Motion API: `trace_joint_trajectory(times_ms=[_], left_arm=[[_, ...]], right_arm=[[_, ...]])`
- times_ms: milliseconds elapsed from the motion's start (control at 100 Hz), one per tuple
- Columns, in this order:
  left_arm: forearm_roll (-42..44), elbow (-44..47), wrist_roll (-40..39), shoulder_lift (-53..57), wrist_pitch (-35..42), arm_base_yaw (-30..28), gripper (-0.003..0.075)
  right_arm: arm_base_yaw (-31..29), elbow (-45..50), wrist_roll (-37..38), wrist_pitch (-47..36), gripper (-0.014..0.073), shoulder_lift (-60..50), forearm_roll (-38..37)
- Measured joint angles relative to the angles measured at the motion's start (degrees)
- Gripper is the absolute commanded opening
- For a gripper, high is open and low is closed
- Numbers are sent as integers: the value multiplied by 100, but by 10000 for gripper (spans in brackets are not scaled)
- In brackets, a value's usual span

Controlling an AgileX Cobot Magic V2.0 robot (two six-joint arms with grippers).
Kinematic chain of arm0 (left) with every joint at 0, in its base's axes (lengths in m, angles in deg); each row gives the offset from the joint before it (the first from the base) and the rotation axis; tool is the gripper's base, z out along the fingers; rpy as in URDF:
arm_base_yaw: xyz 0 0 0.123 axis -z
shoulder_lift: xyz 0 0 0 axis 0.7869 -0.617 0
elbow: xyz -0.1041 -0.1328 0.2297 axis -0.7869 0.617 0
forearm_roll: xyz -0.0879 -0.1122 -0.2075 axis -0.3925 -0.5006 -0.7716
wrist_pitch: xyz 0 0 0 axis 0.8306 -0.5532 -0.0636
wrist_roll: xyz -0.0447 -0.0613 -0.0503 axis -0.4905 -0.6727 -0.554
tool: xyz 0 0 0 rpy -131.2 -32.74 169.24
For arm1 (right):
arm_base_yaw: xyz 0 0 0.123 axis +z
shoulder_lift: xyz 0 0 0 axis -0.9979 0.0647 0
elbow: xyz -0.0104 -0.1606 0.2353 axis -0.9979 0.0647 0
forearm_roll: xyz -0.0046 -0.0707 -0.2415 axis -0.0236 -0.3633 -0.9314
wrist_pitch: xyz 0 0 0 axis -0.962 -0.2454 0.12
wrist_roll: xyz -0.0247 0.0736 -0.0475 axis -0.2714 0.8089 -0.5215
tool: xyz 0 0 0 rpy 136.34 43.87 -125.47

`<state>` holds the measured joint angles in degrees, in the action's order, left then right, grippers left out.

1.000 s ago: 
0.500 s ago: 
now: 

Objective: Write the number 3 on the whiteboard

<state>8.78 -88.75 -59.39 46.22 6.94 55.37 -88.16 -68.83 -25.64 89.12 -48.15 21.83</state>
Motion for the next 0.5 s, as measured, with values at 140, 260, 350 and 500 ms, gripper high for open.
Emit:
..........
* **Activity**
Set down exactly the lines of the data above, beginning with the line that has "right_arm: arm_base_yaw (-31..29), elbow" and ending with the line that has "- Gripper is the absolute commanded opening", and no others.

* **Result of this task**
  right_arm: arm_base_yaw (-31..29), elbow (-45..50), wrist_roll (-37..38), wrist_pitch (-47..36), gripper (-0.014..0.073), shoulder_lift (-60..50), forearm_roll (-38..37)
- Measured joint angles relative to the angles measured at the motion's start (degrees)
- Gripper is the absolute commanded opening

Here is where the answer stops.